§ Your assignment: Could you say how many lines below contain the word "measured"? Give the number with no other text.

§ Provided material:
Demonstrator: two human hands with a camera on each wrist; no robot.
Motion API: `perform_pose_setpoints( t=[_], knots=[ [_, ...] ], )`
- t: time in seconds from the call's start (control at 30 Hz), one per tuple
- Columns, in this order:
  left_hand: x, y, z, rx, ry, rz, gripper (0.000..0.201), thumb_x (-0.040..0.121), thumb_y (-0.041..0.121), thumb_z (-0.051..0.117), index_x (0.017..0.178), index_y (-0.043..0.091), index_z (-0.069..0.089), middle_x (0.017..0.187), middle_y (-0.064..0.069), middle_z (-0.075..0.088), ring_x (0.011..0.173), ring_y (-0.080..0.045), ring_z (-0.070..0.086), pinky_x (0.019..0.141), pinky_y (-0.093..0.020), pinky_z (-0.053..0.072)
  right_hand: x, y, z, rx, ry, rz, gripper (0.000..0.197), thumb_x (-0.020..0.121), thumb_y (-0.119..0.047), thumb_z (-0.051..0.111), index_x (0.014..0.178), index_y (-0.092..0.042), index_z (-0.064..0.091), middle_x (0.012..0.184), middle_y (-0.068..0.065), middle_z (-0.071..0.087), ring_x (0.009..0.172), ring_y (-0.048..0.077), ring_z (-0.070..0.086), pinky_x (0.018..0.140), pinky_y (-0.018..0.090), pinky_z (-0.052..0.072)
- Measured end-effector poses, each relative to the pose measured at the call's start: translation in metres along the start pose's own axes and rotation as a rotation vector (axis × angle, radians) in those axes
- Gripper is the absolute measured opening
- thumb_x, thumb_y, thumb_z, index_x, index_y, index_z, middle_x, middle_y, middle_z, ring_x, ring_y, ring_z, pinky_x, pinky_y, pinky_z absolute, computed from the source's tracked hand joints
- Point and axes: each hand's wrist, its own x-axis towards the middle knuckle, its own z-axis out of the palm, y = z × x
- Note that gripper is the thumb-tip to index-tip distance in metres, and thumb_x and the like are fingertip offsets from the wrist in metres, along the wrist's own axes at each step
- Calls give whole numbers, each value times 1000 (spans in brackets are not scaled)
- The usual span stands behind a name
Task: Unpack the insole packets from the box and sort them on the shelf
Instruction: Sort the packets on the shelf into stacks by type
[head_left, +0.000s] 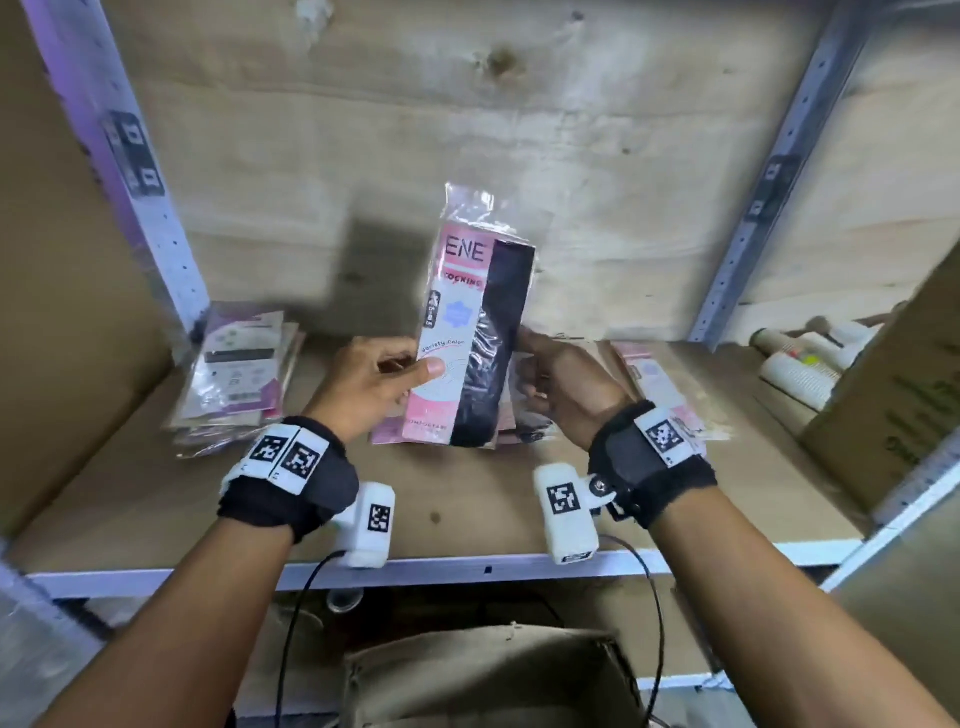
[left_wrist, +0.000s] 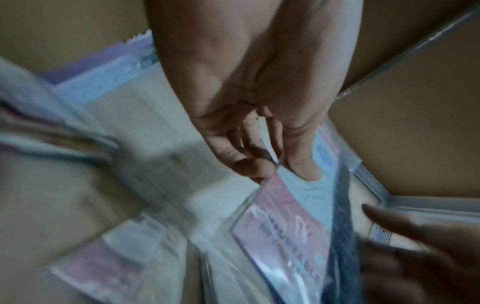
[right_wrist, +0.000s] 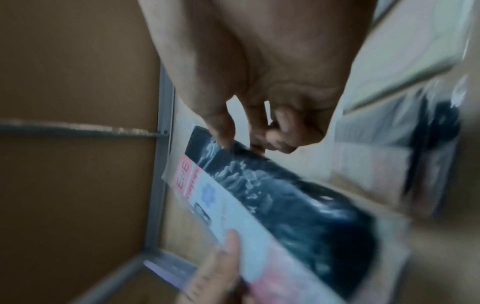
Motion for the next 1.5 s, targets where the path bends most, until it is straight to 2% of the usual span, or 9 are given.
perform_pose_setpoints(
  t=[0.13, 0.27, 0.43, 0.73, 0.83, 0.97, 1.13, 1.3, 1.5],
  knots=[
    [10, -10, 28, -137, -42, -174, 30, 89, 26, 71, 101, -1, 72, 90, -25, 71, 66, -19, 54, 61, -30, 47, 2, 38, -10, -312, 0, -58, 36, 91, -13, 68, 113, 14, 60, 95, 38, 61, 79, 26, 57, 71, 36, 45],
    [15, -18, 41, -262, -127, -364, 27, 88, 24, 72, 103, 1, 73, 86, -10, 74, 59, -14, 54, 54, -22, 48, 7, 59, -23, -154, -82, -81, 14, 93, -2, 62, 103, 9, 61, 108, 31, 65, 97, 32, 61, 90, 46, 50],
    [34, -24, 35, -365, -21, -478, 30, 90, 29, 69, 114, 11, 67, 98, -5, 77, 80, -17, 68, 70, -22, 55, 11, 67, -38, -87, -239, -86, 23, 97, -3, 53, 117, 9, 57, 105, 27, 61, 83, 37, 55, 54, 30, 53],
    [59, -49, -6, -196, 191, -378, 32, 82, 30, 77, 110, 15, 73, 98, -5, 75, 82, -14, 69, 82, -27, 54, 18, 68, -52, -269, -460, 35, 34, 98, -6, 54, 131, 0, 56, 121, 33, 61, 93, 43, 56, 60, 32, 53],
    [60, -52, -19, -12, 26, -364, 29, 79, 32, 79, 102, 15, 76, 94, -9, 77, 82, -19, 71, 78, -27, 54, 19, 68, -63, -313, -475, 51, 30, 96, -5, 54, 125, -9, 61, 129, 37, 55, 104, 64, 52, 81, 54, 44],
    [57, -53, -17, 68, 60, -289, 32, 82, 49, 71, 81, 17, 75, 71, -2, 75, 57, -9, 67, 60, -19, 52, 16, 66, -69, -324, -425, 19, 28, 97, -5, 55, 124, -9, 62, 131, 29, 58, 118, 51, 56, 106, 66, 36],
    [47, -53, -13, 334, 184, -164, 56, 98, 54, 45, 60, 14, 59, 49, 4, 59, 42, -5, 53, 59, -26, 42, 13, 67, -73, -377, -319, -26, 21, 92, -9, 64, 106, 6, 64, 93, 28, 68, 77, 35, 58, 64, 40, 50],
    [35, -54, -14, 364, 173, -104, 59, 101, 51, 39, 56, 15, 52, 45, 4, 52, 39, -4, 49, 57, -27, 40, 7, 64, -79, -430, -286, -130, 26, 91, -9, 65, 109, 10, 64, 108, 35, 66, 90, 38, 63, 84, 57, 49],
    [31, -50, -13, 6, 196, -314, 51, 96, 57, 47, 59, 22, 51, 56, 0, 47, 50, -18, 44, 59, -30, 35, 0, 59, -81, -483, -344, -228, 25, 96, -10, 60, 103, 14, 59, 78, 19, 49, 57, 17, 40, 47, 25, 34]
  ],
)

§ Response: 2